The fact that Sen. Sanders gave President Obama fairly high marks illustrates how successful the address was. This State Of The Union was crafted to appeal to most Americans. The people who despise the president wouldn’t like anything he said even if they agreed with it, so they were never the target audience. The far left will certainly be outraged over portions of the State Of The Union, because Obama’s address was moderate in tone, and like the far right, the far left wants ideological purity, not moderation.
People would be wise to adopt Sen. Sanders’ approach. Sanders viewed the State Of The Union as generally a step forward. President Obama doesn’t govern alone.
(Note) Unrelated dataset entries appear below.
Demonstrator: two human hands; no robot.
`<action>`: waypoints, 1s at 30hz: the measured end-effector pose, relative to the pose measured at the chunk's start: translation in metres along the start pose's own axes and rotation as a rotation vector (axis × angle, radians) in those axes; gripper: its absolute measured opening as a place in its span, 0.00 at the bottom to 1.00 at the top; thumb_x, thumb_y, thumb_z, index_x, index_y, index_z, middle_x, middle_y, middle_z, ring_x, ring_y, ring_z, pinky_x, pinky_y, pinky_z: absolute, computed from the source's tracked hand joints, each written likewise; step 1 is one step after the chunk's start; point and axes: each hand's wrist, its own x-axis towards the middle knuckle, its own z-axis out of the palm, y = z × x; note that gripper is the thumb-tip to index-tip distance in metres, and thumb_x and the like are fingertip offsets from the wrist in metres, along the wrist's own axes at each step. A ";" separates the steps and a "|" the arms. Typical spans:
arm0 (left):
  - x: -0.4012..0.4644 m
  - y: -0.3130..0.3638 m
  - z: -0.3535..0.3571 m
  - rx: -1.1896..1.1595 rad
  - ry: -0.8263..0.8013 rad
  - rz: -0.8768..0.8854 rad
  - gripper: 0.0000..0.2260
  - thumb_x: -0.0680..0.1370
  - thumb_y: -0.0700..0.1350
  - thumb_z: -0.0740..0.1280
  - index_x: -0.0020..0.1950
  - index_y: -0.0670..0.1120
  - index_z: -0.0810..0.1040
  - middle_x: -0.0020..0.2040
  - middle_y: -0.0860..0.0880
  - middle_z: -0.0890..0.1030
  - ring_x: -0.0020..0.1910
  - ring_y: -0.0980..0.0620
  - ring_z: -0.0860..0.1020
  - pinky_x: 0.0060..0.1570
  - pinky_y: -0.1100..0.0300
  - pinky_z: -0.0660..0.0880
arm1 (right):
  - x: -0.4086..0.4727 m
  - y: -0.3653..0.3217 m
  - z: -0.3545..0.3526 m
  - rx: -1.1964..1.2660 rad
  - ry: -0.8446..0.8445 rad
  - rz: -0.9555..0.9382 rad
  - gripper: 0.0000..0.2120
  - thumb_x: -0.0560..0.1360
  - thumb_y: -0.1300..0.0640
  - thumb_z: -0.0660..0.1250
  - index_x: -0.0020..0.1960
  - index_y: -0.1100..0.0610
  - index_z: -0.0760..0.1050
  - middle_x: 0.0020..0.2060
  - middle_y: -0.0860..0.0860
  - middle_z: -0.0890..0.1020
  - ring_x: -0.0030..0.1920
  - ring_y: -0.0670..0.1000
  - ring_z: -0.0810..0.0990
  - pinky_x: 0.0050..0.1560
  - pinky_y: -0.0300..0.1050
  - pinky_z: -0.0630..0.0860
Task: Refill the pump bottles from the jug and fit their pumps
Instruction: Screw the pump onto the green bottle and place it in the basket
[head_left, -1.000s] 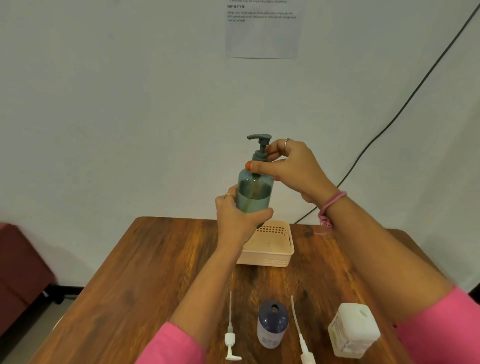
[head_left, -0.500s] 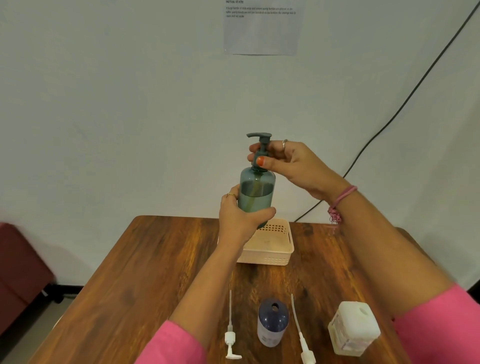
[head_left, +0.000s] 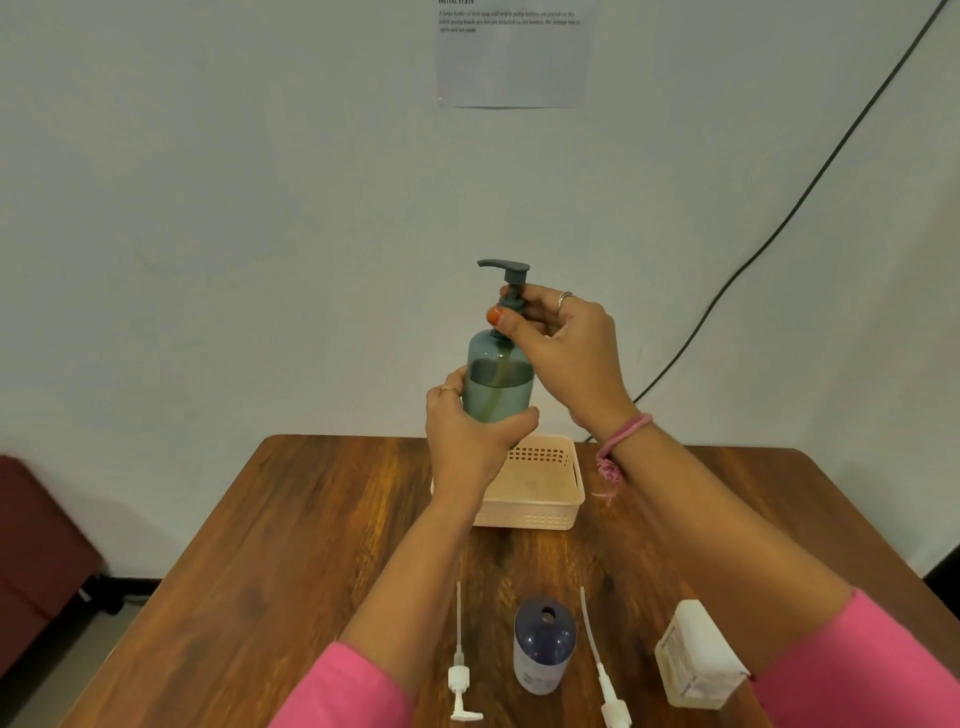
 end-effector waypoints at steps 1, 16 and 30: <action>0.000 0.000 0.000 0.001 -0.001 -0.001 0.38 0.54 0.57 0.77 0.62 0.51 0.73 0.56 0.47 0.76 0.52 0.49 0.79 0.45 0.47 0.82 | -0.001 0.001 0.001 0.011 0.021 0.009 0.14 0.71 0.58 0.74 0.56 0.59 0.81 0.43 0.48 0.84 0.46 0.44 0.84 0.54 0.41 0.80; -0.006 -0.008 0.005 0.033 -0.009 0.010 0.37 0.57 0.54 0.79 0.63 0.50 0.72 0.57 0.49 0.74 0.54 0.50 0.77 0.47 0.49 0.82 | -0.001 0.003 0.000 -0.125 0.017 0.082 0.18 0.66 0.49 0.78 0.51 0.53 0.76 0.37 0.45 0.81 0.40 0.45 0.81 0.44 0.38 0.79; -0.002 -0.003 -0.004 0.004 -0.048 -0.006 0.35 0.58 0.52 0.81 0.63 0.51 0.73 0.57 0.49 0.76 0.54 0.51 0.78 0.48 0.51 0.82 | 0.010 0.002 -0.020 0.116 -0.277 0.112 0.13 0.72 0.61 0.72 0.56 0.55 0.79 0.48 0.50 0.83 0.49 0.49 0.84 0.49 0.44 0.81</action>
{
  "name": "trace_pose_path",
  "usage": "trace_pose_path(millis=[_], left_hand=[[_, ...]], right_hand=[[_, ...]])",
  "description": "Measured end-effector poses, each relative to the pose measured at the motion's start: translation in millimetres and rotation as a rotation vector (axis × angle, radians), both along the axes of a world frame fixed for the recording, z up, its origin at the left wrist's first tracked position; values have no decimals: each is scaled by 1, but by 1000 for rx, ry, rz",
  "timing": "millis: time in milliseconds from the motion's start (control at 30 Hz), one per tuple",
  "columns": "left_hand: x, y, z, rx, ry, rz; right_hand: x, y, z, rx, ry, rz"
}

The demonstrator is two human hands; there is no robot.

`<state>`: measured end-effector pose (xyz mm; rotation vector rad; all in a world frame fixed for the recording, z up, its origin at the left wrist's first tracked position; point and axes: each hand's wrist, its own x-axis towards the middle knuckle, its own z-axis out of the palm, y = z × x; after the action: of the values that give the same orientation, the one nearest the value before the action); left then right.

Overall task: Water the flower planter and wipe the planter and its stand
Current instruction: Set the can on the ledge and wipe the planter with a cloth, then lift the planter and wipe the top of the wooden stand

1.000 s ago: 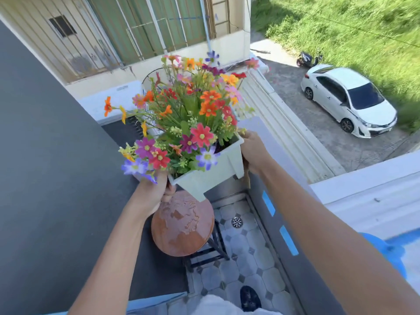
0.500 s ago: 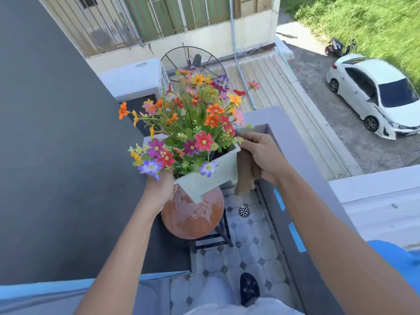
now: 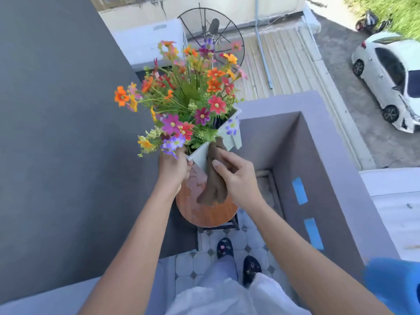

In comparison to what the Republicans would like to do to our nation, President Obama is trying to hold the line for many liberal and progressive values.
We the people need to change the president’s mind about the necessity of entitlement cuts right now. Sen. Sanders was correct that those on the left should start getting nervous when changes to Social Security are brought up, but the left also needs to understand that in the long term some changes are going to have to occur. A surge in the number of Americans participating in these programs, along with a decline in the number of workers paying into the system, means that the current model is not sustainable in the long run.
However, Sen. Sanders has it right. These changes don’t need to happen in the middle of a recession. Republicans are using the recession as a cover for their entitlement killing dreams. If he wins a second term, President Obama will have a chance to protect Social Security and Medicare for generations to come.
It will be up to political leaders like Bernie Sanders and the American people to stand tall and protect the two most beloved icons of America’s liberal tradition.